On this page you can download a sample implementation of our BlockPCA algorithm published in the paper Parallelized Matrix Factorization for fast BTF Compression:

This implementation of the BlockPCA algorithm should compile without changes on Visual Studio 2005. For other Visual Studio versions / compilers minor adaption might be necessary.

Libraries

The following libraries have been used:

CUDA/CUBLAS 2.0externhttp://www.nvidia.com/object/cuda_get.html
boost 1.36externhttp://www.boost.org
clapack V3.0externhttp://www.netlib.org/clapack

Usage

To use the factorization algorithm, it is necessary to derive a class from CDataProviderT and overwrite its size1(), size2(), getVector() and getVectors() methods to provide the input matrix. Simple implementations for matrices in memory and for flat input files are provided (CMatrixDataProviderT, CThreadedFileDataProviderT). The actual factorization can then be performed via:

NUMERICAL::CBlockPcaT<float> clBlockPCA;
clBlockPCA.compute(clDataProvider, k, uiNumIterations, uiBlockSize, progress);

Here k is the number of singular values that is kept, uiNumIterations the number of iterations for the EM-PCA algorithm and uiBlockSize the number of columns in each block (set = 0 to automatically determine this value in dependence on the available GPU memory). progress is a pointer to a function that is regularly called with progress updates.

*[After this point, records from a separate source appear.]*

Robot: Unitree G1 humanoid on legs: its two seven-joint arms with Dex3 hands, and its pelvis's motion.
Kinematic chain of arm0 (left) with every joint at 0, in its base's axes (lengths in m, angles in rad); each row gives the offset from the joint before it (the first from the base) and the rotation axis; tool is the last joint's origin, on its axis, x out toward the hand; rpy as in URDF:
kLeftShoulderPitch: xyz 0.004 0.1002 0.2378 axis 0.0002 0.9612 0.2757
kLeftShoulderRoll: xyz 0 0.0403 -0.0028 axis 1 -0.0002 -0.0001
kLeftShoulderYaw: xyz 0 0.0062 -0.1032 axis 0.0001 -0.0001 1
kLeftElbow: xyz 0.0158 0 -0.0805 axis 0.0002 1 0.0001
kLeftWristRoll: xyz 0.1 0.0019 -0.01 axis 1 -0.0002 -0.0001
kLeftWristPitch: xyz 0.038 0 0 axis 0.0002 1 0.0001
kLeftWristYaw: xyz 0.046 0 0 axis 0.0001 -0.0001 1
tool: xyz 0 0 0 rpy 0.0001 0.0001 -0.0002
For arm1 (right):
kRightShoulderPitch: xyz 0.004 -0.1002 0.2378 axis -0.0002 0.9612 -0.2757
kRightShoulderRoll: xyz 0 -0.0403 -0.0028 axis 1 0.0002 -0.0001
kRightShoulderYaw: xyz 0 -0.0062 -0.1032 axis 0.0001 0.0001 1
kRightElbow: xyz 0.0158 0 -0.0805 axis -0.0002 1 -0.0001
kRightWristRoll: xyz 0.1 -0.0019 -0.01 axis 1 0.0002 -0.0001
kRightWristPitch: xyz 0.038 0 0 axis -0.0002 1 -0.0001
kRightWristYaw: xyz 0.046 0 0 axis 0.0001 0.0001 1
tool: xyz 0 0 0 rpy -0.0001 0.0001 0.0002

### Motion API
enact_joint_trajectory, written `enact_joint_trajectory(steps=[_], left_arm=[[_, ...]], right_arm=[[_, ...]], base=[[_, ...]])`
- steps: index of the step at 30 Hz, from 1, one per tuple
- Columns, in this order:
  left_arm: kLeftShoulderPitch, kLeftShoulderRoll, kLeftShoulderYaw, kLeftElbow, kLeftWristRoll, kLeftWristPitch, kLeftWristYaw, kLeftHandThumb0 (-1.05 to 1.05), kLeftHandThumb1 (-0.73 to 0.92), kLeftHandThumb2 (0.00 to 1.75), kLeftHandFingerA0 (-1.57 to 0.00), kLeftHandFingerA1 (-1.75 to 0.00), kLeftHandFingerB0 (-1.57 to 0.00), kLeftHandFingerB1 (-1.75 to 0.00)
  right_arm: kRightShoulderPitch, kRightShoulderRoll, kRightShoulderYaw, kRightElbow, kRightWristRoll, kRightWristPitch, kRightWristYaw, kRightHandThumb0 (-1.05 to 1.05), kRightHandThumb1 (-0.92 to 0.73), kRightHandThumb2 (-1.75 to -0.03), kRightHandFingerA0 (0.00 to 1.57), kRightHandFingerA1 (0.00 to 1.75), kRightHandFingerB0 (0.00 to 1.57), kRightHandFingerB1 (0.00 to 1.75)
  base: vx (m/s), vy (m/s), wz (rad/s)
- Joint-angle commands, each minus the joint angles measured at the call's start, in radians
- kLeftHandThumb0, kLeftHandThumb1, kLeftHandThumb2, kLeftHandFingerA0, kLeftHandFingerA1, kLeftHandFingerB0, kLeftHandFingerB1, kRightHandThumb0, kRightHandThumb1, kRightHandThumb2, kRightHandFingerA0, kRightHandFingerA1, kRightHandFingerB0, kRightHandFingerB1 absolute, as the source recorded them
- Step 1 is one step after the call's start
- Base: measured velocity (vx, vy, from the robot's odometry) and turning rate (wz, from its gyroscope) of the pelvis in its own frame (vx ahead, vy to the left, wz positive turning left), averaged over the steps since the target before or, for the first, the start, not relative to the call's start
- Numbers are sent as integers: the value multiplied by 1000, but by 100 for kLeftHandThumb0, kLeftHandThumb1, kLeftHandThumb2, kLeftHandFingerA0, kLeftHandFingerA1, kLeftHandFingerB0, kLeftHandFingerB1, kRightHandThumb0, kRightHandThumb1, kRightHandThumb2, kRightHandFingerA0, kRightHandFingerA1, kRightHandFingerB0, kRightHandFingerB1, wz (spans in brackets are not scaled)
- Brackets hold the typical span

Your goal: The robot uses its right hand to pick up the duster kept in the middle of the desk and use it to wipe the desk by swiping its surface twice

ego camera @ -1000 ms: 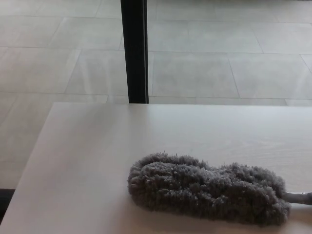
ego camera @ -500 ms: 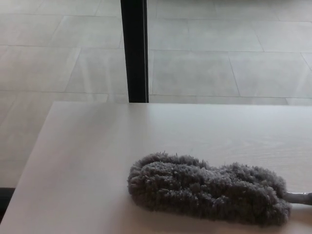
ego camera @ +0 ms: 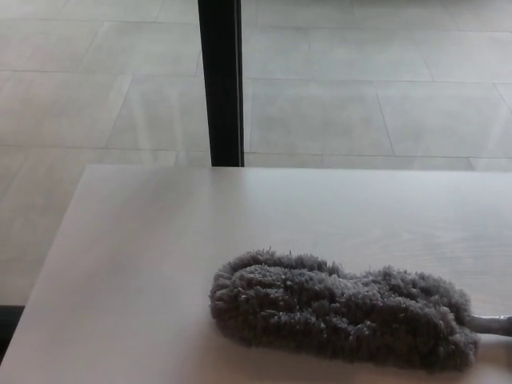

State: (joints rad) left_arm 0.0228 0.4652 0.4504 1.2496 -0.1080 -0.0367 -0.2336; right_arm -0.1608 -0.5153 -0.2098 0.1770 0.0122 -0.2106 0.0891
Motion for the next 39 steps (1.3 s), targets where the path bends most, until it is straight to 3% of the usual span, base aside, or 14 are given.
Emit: enact_joint_trajectory(steps=[1,2,3,5,6,8,11,12,13,20,23,24,33,39], left_arm=[[3,38,10,16,-29,-11,-23,-53,55,93,-50,-70,-34,-57],[1,39,14,22,-32,-8,-24,-51,70,61,-53,-66,-38,-46],[3,40,13,23,-31,-13,-33,-53,54,94,-50,-71,-34,-58],[3,40,11,21,-30,-10,-28,-53,54,94,-50,-71,-34,-58],[3,40,11,19,-30,-9,-25,-51,71,61,-52,-68,-41,-50],[3,41,11,20,-31,-8,-28,-53,54,93,-51,-71,-36,-59],[4,40,-4,20,-16,-18,-28,-52,72,62,-54,-67,-40,-48],[8,40,-7,18,-15,-23,-32,-52,72,61,-55,-68,-41,-48],[6,40,1,23,-23,-19,-39,-53,55,93,-49,-69,-33,-57],[12,43,-1,22,-22,-19,-37,-52,71,61,-50,-64,-41,-47],[14,45,-11,23,-13,-34,-49,-52,73,61,-47,-64,-39,-48],[10,45,-10,24,-15,-27,-46,-52,73,61,-48,-63,-40,-47],[5,42,-8,25,-20,-14,-40,-54,55,93,-48,-68,-35,-57],[5,46,-22,23,-8,-40,-48,-51,72,61,-51,-62,-41,-46]], right_arm=[[7,8,231,-52,-209,-59,65,-94,-70,-72,9,37,14,26],[7,8,256,-43,-224,-64,58,-89,-80,-65,11,35,14,24],[7,3,305,-27,-262,-52,68,-87,-80,-65,7,33,12,24],[1,0,332,-16,-269,-48,66,-95,-66,-104,3,33,15,26],[-2,-1,355,-5,-277,-48,69,-86,-79,-65,8,33,13,24],[-8,-7,399,15,-304,-51,70,-82,-61,-101,5,40,9,32],[-17,-23,449,41,-348,-57,67,-87,-64,-101,4,40,10,32],[-25,-26,474,61,-367,-58,69,-38,-40,-101,2,51,0,47],[-39,-18,494,93,-373,-54,72,-83,-61,-100,3,40,9,33],[-107,-5,555,215,-414,-83,23,-85,-72,-67,10,36,14,25],[-162,3,587,270,-466,-92,-12,-38,-40,-102,2,52,0,49],[-176,5,599,287,-486,-94,-30,-77,-74,-63,16,40,17,27],[-234,24,711,309,-665,50,-102,-39,-66,-60,16,44,38,33],[-249,39,758,401,-735,-154,-368,-26,-68,-62,94,122,71,47]], base=[[0,0,0],[0,0,0],[0,0,0],[0,0,0],[0,0,0],[0,0,0],[0,0,0],[0,0,0],[0,0,0],[0,0,0],[0,0,0],[0,0,0],[0,0,0],[0,0,0]])
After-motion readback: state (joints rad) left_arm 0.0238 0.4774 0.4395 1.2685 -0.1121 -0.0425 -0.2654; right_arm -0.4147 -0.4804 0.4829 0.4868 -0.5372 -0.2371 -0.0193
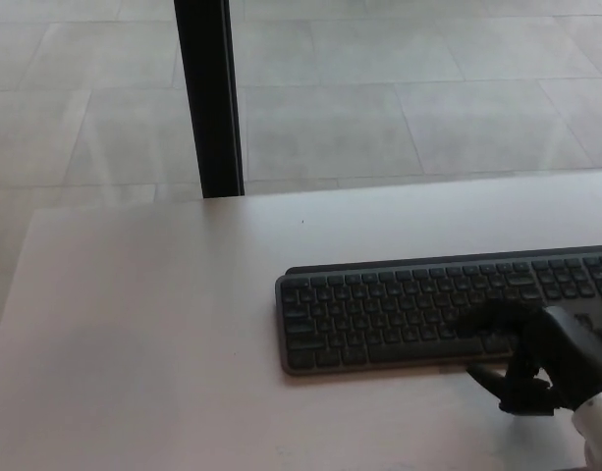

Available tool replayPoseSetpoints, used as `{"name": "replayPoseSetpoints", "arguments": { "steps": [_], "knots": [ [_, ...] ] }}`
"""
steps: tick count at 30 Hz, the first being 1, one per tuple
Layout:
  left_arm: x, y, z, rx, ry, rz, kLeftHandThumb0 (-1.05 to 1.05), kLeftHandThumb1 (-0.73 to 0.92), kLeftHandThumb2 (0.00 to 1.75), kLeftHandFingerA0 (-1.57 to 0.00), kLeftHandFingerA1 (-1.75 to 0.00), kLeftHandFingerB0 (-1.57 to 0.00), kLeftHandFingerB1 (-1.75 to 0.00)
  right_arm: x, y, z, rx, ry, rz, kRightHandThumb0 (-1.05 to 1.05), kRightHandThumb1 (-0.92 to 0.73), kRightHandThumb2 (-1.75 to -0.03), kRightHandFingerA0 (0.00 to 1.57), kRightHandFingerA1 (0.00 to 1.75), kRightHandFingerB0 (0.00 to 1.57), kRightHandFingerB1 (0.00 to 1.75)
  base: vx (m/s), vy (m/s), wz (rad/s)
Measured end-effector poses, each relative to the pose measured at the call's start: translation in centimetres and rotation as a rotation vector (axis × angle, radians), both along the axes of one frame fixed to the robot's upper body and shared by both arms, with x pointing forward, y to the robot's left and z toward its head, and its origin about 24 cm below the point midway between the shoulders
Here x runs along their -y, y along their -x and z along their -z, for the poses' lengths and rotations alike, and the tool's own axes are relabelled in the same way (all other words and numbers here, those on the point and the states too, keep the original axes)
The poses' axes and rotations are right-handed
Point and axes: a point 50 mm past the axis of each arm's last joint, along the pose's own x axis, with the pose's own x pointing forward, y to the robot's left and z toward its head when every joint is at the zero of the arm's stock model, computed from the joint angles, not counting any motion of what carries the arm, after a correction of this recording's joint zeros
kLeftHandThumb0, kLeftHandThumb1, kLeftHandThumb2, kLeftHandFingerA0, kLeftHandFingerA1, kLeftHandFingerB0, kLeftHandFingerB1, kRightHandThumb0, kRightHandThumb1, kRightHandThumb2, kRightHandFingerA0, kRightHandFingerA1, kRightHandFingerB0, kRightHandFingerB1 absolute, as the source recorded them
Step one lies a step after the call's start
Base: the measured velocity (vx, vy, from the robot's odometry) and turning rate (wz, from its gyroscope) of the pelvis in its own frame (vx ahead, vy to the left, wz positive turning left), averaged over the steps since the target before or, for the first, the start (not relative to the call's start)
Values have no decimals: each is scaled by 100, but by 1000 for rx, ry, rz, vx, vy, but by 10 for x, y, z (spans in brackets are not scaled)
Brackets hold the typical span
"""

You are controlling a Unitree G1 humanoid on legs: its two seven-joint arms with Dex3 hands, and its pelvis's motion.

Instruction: The robot uses its right fingers to click on the space key of the black keyboard placed on the center of the white desk.

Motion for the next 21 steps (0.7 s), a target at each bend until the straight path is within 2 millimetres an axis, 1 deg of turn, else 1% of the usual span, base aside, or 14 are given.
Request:
{"name": "replayPoseSetpoints", "arguments": {
  "steps": [1, 2, 3, 4, 5, 7, 8, 10, 11, 12, 13, 15, 18, 21],
  "knots": [
    [0, 0, 0, 0, 0, 0, -51, 49, 60, -96, -160, -79, -62, 0, 0, 1, 1, 9, -6, -28, -44, -88, 113, 130, 61, 66, 0, 0, 0],
    [0, 0, 0, 1, 0, -1, -52, 49, 59, -94, -157, -78, -60, -1, 1, 1, 3, 16, -12, -22, -61, -62, 83, 158, 65, 51, 0, 0, 0],
    [0, 0, 0, 2, 0, -1, -60, 41, 74, -101, -142, -76, -67, -1, 1, 1, 4, 20, -15, -22, -62, -60, 79, 124, 67, 51, 0, 0, 0],
    [0, -1, 0, 2, 0, -1, -60, 41, 73, -98, -143, -75, -66, -1, 1, 2, 4, 27, -21, -23, -63, -59, 81, 123, 66, 51, 0, 0, 0],
    [0, -1, 0, 1, -1, -1, -49, 50, 59, -94, -155, -79, -62, -1, 1, 2, 4, 31, -22, -26, -63, -59, 86, 110, 69, 48, 0, 0, 0],
    [0, -1, 0, 1, -1, -2, -51, 49, 58, -97, -151, -79, -61, 1, 1, 4, 2, 44, -20, -25, -63, -58, 86, 111, 69, 49, 0, 0, 0],
    [0, -1, 0, 0, -1, -3, -50, 50, 59, -98, -155, -80, -63, 2, 0, 3, 8, 45, -12, -27, -63, -60, 82, 125, 69, 51, 0, 0, 0],
    [0, -1, 0, 0, -1, -3, -50, 51, 59, -99, -154, -81, -63, 2, -2, 0, 22, 46, -4, -26, -61, -62, 83, 137, 65, 50, 0, 0, 0],
    [0, -1, 0, 1, 0, -4, -51, 51, 59, -100, -154, -83, -62, 1, -3, -1, 27, 44, -1, -27, -61, -62, 79, 139, 67, 51, 0, 0, 0],
    [0, -1, 0, 1, -1, -3, -50, 51, 59, -101, -154, -82, -63, 0, -5, -2, 32, 42, 1, -24, -59, -62, 84, 139, 69, 53, 0, 0, 0],
    [0, -1, 0, 1, -1, -3, -51, 50, 59, -95, -155, -80, -61, -2, -5, -3, 38, 38, 2, -22, -59, -63, 85, 144, 67, 54, 0, 0, 0],
    [0, -1, 0, 2, -1, -4, -51, 50, 59, -95, -155, -79, -61, -5, -7, -4, 48, 28, 3, -24, -59, -62, 85, 152, 66, 54, 0, 0, 0],
    [0, -1, 0, 2, -1, -4, -51, 50, 60, -95, -157, -80, -62, -8, -9, -6, 58, 21, 9, -25, -59, -63, 87, 148, 66, 54, 0, 0, 0],
    [0, -1, 0, 3, -1, -3, -53, 49, 58, -100, -154, -81, -60, -12, -13, -11, 72, 11, 20, -25, -59, -63, 90, 158, 67, 54, 0, 0, 0]
  ]
}}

We recommend to use an x64 version of the program, as several large blocks of memory (each has several hundered megabytes) are allocated and this often fails on 32 bit operating systems due to limited address space.

Example program

In BlockPCA.cpp a simple example program is provided. You have to specify a input matrix (Parameter: --in, simple raw data, float) and its size (Parameters --rows, --columns). The number of singular values to calculate can be specified via --components, the number of EM-PCA iterations via --iterations and the block size via --block-size.The result will then be written to the file specified via --out. It has the following format:

Type    Meaning
uint32  Size of the scalar type = 4, the sample program only supports float
uint32  Number of components = k
uint32  Number of columns = n
uint32  Number of rows = m
float vector, k values   Singular values S
float vector, m values   Data mean m
float matrix, m x k values   Matrix U
float matrix, m x k valuesMatrix V'

All matrices and vectors are written as raw float values. For more details, take a look at CBlockPcaT::write().